Success, Of Sorts, I Think

I like tools. I like learning how to use them. I don't like going into something knowing I could cause damage.

For about three weeks now, I've been holding my breath while I wash our dishes. There was a nasty, gassy, nauseating smell coming from the faucet, and I could NOT figure out what it was. I asked friends, I looked on-line...nobody knew. Finally I phoned the man who does service calls on our water softener. I had figured out the problem was just with the cold water, just in the kitchen sink. When I told him that, right away he said, "You need to change the carbon filter under the sink."

Noooooo!

I was really intimidated. The only other time that filter was changed, a friend had to remove the whole case, take it to his workshop and put it in a vice to get it open! Then another friend helped me close it again - well, he just did it for me, but he said if I mounted the filter on the wall of the cupboard, I'd be able to get enough force going to do it myself the next time. He was going to do that for me, too (yes, I have great friends!), but ran out of time that night.

So the answer to the weeks-long mystery nastiness was a simple filter change, but in order to make that happen I had to buy mounting screws, also buy drill bits (our first set disappeared after a hammock installation), figure out how to use the drill, attach the bracket to the filter top then screw the other side of the bracket into the inside of the cupboard without drilling into the dishwasher next to it, then hope to have enough traction to open the filter.

So it took me another week to get myself to start in on this. It sounds like a small thing to do, but it was overwhelming me with the number of things I didn't know how to do or thought I probably couldn't do or could damage.

It's done! Almost. The filter is on the wall, and two of the screws are completely in.

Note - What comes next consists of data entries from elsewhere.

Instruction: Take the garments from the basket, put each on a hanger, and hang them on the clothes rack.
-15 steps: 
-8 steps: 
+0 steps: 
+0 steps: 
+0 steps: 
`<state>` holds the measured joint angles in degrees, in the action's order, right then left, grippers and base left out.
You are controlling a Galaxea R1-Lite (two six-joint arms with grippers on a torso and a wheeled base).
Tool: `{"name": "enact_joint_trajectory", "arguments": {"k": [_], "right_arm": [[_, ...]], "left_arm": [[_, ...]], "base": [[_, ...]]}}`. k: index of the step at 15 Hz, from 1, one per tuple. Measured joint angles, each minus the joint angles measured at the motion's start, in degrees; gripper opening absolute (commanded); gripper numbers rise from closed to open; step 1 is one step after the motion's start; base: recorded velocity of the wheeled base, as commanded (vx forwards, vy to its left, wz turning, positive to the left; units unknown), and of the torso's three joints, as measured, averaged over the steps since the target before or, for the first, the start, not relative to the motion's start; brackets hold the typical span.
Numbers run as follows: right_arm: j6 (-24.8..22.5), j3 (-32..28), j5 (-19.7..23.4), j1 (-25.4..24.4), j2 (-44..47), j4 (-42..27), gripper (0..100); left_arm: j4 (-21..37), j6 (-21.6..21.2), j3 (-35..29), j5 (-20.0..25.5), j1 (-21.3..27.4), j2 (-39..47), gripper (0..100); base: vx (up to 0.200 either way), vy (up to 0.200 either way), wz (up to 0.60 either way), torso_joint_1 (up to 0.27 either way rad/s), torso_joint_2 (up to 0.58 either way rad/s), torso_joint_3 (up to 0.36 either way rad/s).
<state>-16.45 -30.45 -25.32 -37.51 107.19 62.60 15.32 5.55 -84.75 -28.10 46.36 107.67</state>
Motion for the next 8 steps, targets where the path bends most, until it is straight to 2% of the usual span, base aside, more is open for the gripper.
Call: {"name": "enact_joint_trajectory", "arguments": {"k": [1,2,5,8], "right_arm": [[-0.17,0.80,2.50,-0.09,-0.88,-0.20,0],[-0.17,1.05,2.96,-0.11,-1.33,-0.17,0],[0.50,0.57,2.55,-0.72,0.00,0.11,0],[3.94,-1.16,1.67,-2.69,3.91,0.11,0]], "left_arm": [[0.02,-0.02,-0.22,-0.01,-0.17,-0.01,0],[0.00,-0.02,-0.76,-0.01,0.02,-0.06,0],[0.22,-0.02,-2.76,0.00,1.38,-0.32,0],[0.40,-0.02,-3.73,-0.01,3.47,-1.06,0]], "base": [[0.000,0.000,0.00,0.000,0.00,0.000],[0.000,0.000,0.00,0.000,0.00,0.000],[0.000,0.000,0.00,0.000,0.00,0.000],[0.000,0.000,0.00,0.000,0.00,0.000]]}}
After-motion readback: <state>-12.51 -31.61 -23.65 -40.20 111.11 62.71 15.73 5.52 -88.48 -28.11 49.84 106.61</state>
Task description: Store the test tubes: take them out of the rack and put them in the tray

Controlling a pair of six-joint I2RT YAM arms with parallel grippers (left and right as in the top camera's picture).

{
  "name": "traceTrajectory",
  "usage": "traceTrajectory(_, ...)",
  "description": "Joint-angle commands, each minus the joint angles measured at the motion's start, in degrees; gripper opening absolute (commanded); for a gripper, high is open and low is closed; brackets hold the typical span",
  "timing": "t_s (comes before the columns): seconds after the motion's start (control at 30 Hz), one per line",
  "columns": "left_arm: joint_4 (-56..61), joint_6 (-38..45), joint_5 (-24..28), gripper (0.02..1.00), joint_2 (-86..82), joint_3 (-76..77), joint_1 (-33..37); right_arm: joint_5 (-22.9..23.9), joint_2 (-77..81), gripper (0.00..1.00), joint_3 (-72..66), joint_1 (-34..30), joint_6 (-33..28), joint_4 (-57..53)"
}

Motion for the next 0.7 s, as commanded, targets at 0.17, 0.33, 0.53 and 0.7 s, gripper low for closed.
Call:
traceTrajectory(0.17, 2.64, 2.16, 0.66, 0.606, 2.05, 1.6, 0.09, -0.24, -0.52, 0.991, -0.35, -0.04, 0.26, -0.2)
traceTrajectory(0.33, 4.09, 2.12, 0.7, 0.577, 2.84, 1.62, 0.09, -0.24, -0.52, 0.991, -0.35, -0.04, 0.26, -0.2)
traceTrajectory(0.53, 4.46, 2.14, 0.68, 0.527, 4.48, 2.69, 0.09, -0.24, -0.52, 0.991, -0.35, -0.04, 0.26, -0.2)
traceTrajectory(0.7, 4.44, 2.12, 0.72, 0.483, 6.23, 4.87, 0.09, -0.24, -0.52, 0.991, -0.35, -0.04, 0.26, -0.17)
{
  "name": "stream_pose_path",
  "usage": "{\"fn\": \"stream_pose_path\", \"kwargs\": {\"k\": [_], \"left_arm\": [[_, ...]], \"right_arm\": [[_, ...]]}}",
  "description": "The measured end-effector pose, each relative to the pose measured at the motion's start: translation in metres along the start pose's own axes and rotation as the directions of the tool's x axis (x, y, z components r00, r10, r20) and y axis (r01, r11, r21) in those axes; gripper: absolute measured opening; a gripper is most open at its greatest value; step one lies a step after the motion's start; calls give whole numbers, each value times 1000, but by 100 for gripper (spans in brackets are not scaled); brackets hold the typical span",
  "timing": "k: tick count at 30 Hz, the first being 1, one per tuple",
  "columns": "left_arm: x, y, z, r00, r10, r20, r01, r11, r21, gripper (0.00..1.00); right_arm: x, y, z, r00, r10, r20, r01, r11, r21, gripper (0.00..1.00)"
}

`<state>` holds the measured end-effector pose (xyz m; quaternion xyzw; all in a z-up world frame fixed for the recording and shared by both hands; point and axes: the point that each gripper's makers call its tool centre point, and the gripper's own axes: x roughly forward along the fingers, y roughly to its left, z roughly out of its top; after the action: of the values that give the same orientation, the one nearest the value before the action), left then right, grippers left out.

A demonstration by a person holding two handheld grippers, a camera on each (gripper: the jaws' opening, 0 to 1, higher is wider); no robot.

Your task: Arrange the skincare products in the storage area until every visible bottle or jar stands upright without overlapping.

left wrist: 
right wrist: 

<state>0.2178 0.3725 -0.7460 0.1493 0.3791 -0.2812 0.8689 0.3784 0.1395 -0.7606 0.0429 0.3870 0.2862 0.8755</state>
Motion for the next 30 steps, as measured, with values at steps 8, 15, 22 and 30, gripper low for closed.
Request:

The other two are mostly in, but the drill was big enough I couldn't get the angle right. We did it twice, as trying to get the first four screws in stripped them. By the second four, I'd figured out what I was doing wrong. "We" was myself and daughter#2, which was a good thing, because she had had shop in high school and showed me how to improve my drilling technique. Couldn't have done it without her.

In the end, there was enough traction to open the filter. I can breathe again while I'm washing dishes. Whew! And next time the filter needs changing...I can just change the filter. Easy.

(I still like my drill, and I still wonder if the points of the screws are embedded in that dishwasher wall!)

Comments

  1. Persistency is an admirable trait. :-) Good to read another of your posts.